Y así se nos pasaron esos años luminosos en el Gimnasio y en el barrio, junto a otros precoces letrados que aún insistimos en tan preciso y tan precioso asunto. Como bien lo afirma Pedro Manuel Rincón, “Pemán R”, compañero junto con Luis Fayad de aquel ingenioso Grupo de Palermo, “no sé cuántos testigos de mi infancia / recorren la ciudad donde me encuentro”…

Después vino la vida con su recorrido de normas, transgresiones, amores y desamores, armaduras, sobrevivencias, viajes y, naturalmente coincidencias:

“Lo demás es la vida / con sus ires silvestres / y sus venires hondos: / las bodas y los hijos / los dilectos poetas, / la vid fosforescente / de Moscú y de La Habana / y unos versos de orfebre / y unas novelas súbitas” (“60 años alados”).

    Una tarde de abril de 1968, Juan Gustavo Cobo Borda invitó a su casa a un grupo de jóvenes poetas para que nos tomáramos una foto para la revista Lámpara, que dirigía Fabio Henker Villegas. A la cita solo acudimos siete: Darío Jaramillo Agudelo, David Bonells Rovira, Henry Luque Muñoz, Augusto Pinilla, Álvaro Miranda, el dueño de la casa y el suscrito. Una sola fotografía bastó para la eternidad de nuestros afectos. Al decir de Pinilla, el inolvidable maestro Aurelio Arturo nos llamó la Generación sin nombre, y meses más tarde el entrañable Héctor Rojas Herazo nos presentó en las páginas literarias de El Tiempo.
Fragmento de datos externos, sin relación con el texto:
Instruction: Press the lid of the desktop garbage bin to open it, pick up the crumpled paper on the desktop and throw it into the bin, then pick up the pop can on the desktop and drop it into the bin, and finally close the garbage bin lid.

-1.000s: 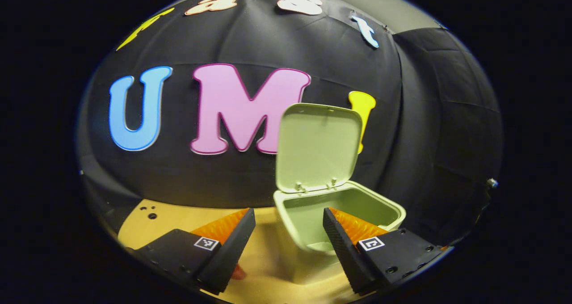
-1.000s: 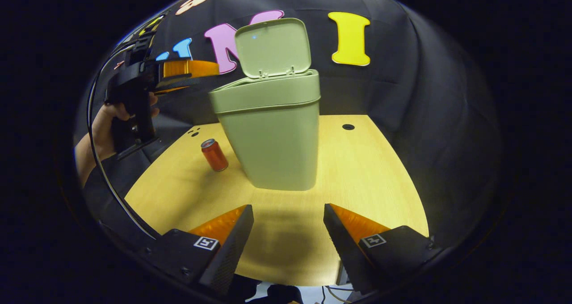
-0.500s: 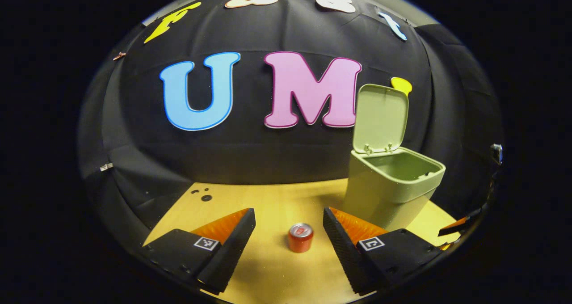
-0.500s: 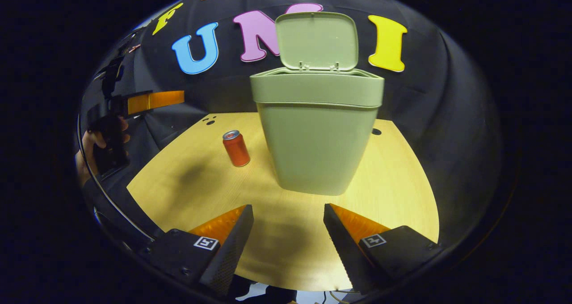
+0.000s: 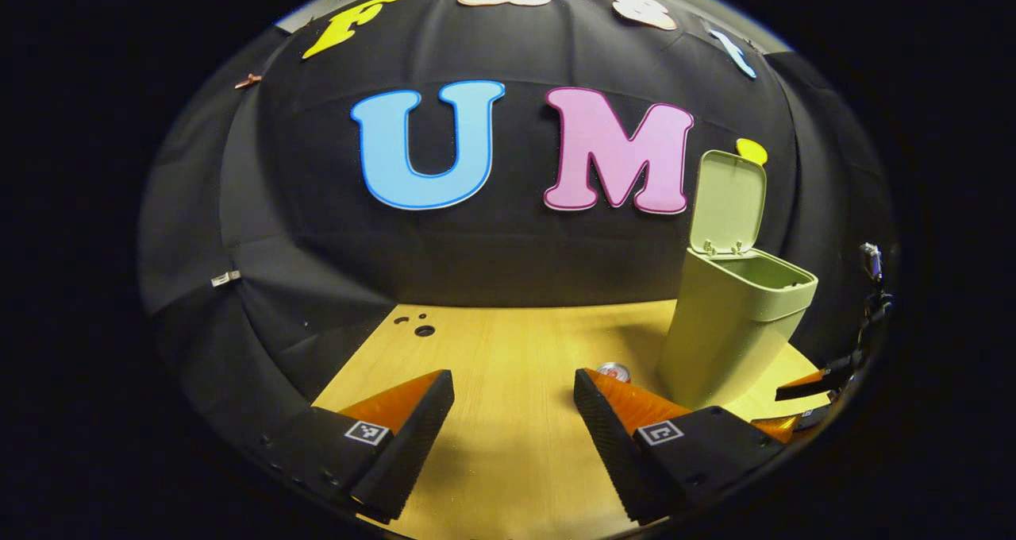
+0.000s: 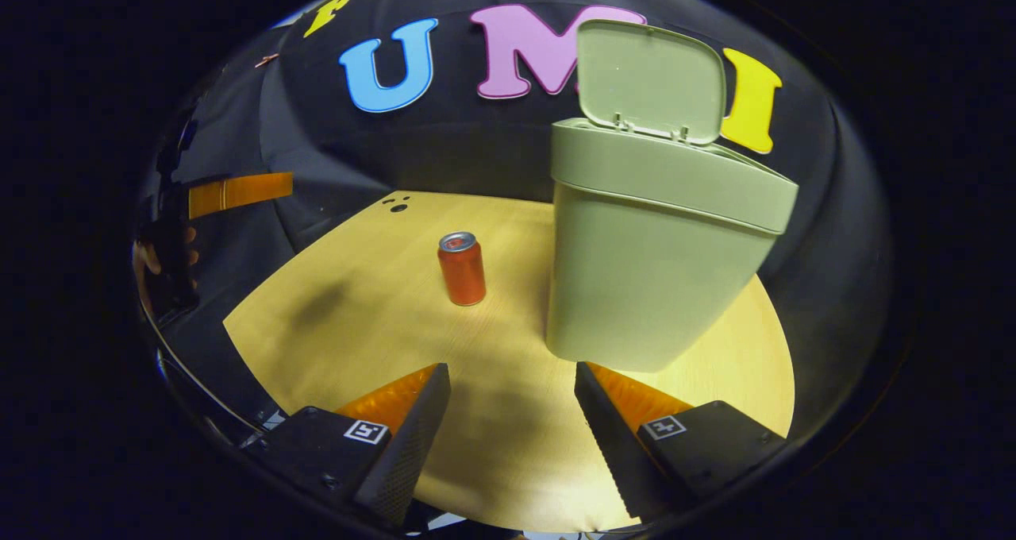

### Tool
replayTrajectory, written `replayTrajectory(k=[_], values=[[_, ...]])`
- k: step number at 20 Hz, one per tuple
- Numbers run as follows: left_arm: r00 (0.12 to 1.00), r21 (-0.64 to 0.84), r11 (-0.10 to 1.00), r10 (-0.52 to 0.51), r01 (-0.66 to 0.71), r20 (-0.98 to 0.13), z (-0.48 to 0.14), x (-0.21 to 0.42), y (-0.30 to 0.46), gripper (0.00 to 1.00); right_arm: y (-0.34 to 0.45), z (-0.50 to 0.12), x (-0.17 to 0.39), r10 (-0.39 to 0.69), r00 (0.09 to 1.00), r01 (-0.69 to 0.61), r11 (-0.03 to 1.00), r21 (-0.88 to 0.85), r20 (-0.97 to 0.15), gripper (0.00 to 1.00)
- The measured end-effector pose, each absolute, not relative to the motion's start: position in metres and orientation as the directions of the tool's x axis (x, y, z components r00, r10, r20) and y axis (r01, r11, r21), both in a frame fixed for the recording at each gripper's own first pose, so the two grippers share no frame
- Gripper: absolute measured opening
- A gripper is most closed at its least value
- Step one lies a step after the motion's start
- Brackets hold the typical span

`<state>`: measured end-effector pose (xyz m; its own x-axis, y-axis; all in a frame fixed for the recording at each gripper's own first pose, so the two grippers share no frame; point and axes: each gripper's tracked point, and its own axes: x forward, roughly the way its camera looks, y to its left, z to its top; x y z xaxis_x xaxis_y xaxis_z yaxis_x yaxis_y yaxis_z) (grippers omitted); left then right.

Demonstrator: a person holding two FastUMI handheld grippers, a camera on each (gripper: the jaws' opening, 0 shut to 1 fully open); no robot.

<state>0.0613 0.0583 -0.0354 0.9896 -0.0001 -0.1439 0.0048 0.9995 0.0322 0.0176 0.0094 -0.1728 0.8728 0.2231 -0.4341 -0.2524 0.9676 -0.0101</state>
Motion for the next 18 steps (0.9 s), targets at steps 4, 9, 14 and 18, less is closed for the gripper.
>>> replayTrajectory(k=[4, 9, 14, 18], values=[[0.985, 0.019, 1.000, 0.006, -0.003, -0.170, -0.053, 0.047, 0.078, 0.98, 0.043, -0.182, 0.029, 0.252, 0.854, -0.294, 0.955, -0.023, -0.454, 0.99], [0.973, -0.023, 0.999, 0.030, -0.036, -0.230, -0.085, 0.036, 0.100, 0.98, 0.074, -0.182, 0.057, 0.254, 0.858, -0.298, 0.954, -0.028, -0.447, 0.99], [0.962, -0.031, 0.997, 0.063, -0.074, -0.264, -0.103, 0.030, 0.123, 0.98, 0.099, -0.187, 0.091, 0.253, 0.850, -0.293, 0.956, -0.016, -0.462, 1.00], [0.953, -0.040, 0.993, 0.098, -0.114, -0.287, -0.116, 0.025, 0.144, 0.98, 0.112, -0.193, 0.124, 0.232, 0.856, -0.263, 0.965, -0.001, -0.462, 1.00]])
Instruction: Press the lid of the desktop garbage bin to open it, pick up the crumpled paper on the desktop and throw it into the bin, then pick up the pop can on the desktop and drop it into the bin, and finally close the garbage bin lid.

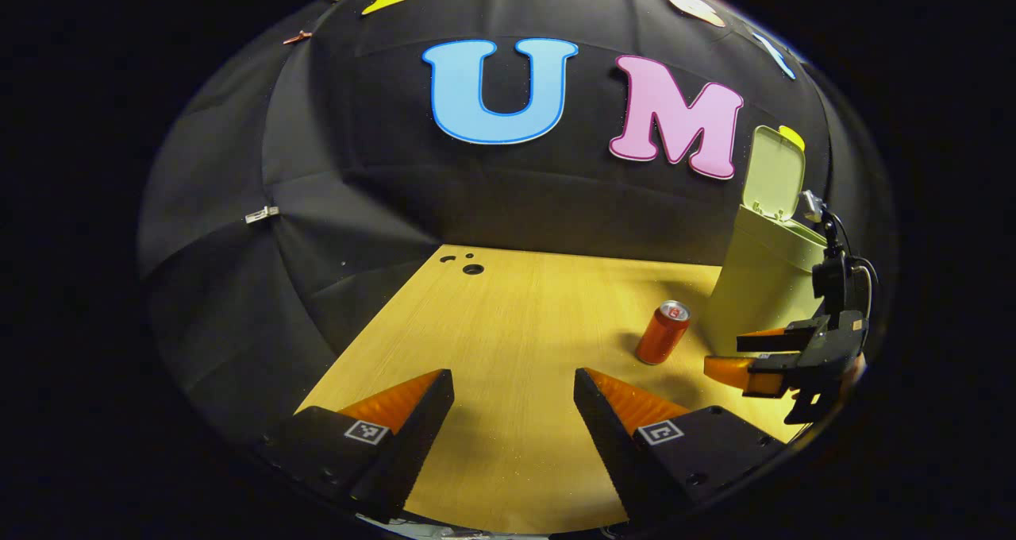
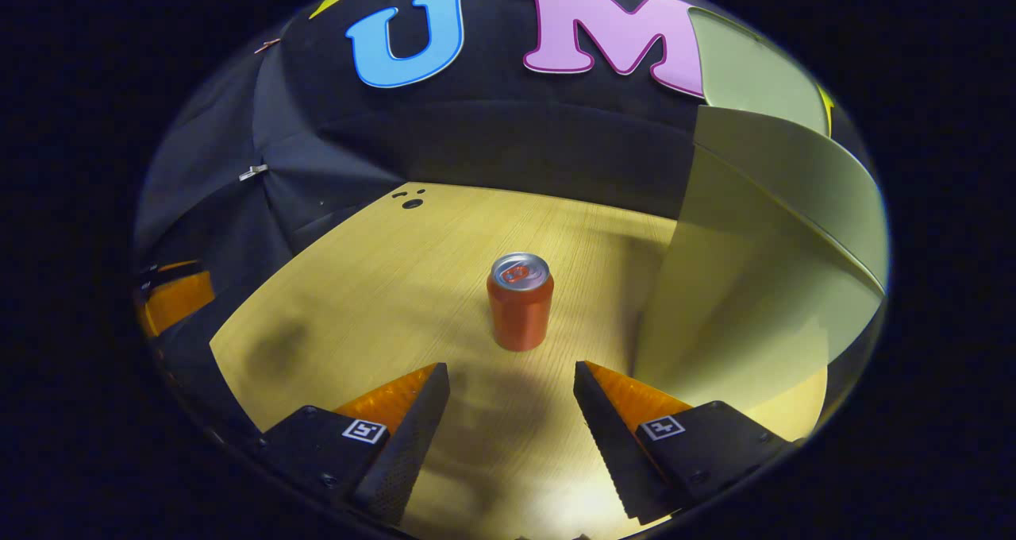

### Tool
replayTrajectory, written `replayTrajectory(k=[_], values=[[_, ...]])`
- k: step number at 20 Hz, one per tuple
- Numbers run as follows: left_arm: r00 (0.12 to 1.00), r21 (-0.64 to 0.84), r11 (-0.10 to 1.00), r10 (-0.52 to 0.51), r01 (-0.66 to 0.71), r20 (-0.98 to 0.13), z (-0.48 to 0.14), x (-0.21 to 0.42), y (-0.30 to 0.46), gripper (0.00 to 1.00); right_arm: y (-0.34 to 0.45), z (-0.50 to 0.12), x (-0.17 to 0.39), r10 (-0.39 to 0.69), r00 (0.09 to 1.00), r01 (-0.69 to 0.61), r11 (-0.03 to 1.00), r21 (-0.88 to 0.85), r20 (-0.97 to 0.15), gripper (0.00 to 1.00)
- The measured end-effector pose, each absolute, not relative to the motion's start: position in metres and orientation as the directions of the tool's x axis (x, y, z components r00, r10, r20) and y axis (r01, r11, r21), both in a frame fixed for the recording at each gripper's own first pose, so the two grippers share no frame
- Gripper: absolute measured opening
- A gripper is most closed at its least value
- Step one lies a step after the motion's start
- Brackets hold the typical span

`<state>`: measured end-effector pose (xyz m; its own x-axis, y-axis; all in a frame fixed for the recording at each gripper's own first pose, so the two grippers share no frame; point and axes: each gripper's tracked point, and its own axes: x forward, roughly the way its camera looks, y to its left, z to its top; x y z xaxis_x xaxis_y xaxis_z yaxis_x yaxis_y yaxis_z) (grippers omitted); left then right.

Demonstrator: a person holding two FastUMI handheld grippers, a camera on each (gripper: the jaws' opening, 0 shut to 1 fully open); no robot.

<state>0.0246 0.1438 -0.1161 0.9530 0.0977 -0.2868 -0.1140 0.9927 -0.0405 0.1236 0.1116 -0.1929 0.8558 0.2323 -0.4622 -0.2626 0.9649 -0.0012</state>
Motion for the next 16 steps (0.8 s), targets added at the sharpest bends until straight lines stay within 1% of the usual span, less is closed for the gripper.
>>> replayTrajectory(k=[6, 11, 16], values=[[0.927, -0.095, 0.978, 0.142, -0.185, -0.348, -0.145, 0.012, 0.173, 0.98, 0.124, -0.210, 0.172, 0.199, 0.863, -0.232, 0.973, -0.014, -0.464, 1.00], [0.902, -0.115, 0.964, 0.178, -0.240, -0.392, -0.166, 0.009, 0.199, 0.97, 0.126, -0.226, 0.205, 0.146, 0.875, -0.175, 0.984, -0.021, -0.462, 1.00], [0.894, -0.140, 0.953, 0.193, -0.270, -0.405, -0.171, 0.013, 0.212, 0.97, 0.120, -0.235, 0.234, 0.097, 0.882, -0.111, 0.994, -0.004, -0.462, 0.99]])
Además de los poetas del citado grupo, Álvaro fue siempre un mimado de María Mercedes Carranza, dilecto de Darío Jaramillo Agudelo y amigo preferido de Raúl Gómez Jattin, su compañero de veladas externadistas e incursiones teatrales.

La poesía de Miranda fue prohibida en el diario del patriarca liberal de su tierra natal por contener palabras contrarias al pudor de la aristocracia criolla. Cuando publicó Tropico
maquia
, su primer apartado bibliográfico, y poco más tarde su libro Indiada, su naciente poeprosa, fue recibida con reservas por parte de algunos intelectuales, inclusive con burlas y sarcasmos. Esos audaces juegos de palabras donde el arcaísmo arábigo-castellano y el neologismo sorpresivo se refundían en multicolores jugos fechos al itálico modo en licuadora, pronto verían su reconocimiento al obtener en 1980 el Premio Nacional de Poesía “Universidad de Antioquia” con su libro magistral Los escritos de don Sancho Jimeno.

Y no tardarían en sorprenderse gratamente sus lectores cuando publicó su novela primigenia, La risa del cuervo, una afortunada recreación de los pasos perdidos de los precursores venezolanos de nuestra primera Independencia, con la cual obtuvo el Premio de Novela “Pedro Gómez Valderrama” en 1992. Y fue en esa misma década cuando Miranda editó en un volumen la totalidad de su obra poética hasta ese momento, bajo el título de Simulación de un reino, donde volvimos a encontrar los vigorosos hallazgos inaugurales con que agota y resucita los vocablos de su esplendente poesía.

Este es a grandes y dispersos rasgos, Álvaro Miranda, el excelso poeta colombiano que hoy 9 de octubre de 2020 ha partido a la eternidad. Con estas palabras quiero reafirmar no solamente mi profundo afecto por el gran amigo y paisano, extendido a su compañera Adriana Grosso, a sus hijos, nietos y a su hermana, la pintora Olivia Miranda, sino mi devoción hacia esa trayectoria vital, ejemplar en todo sentido, y hacia su obra literaria donde el amor a la palabra fue la más rotunda razón de su existencia.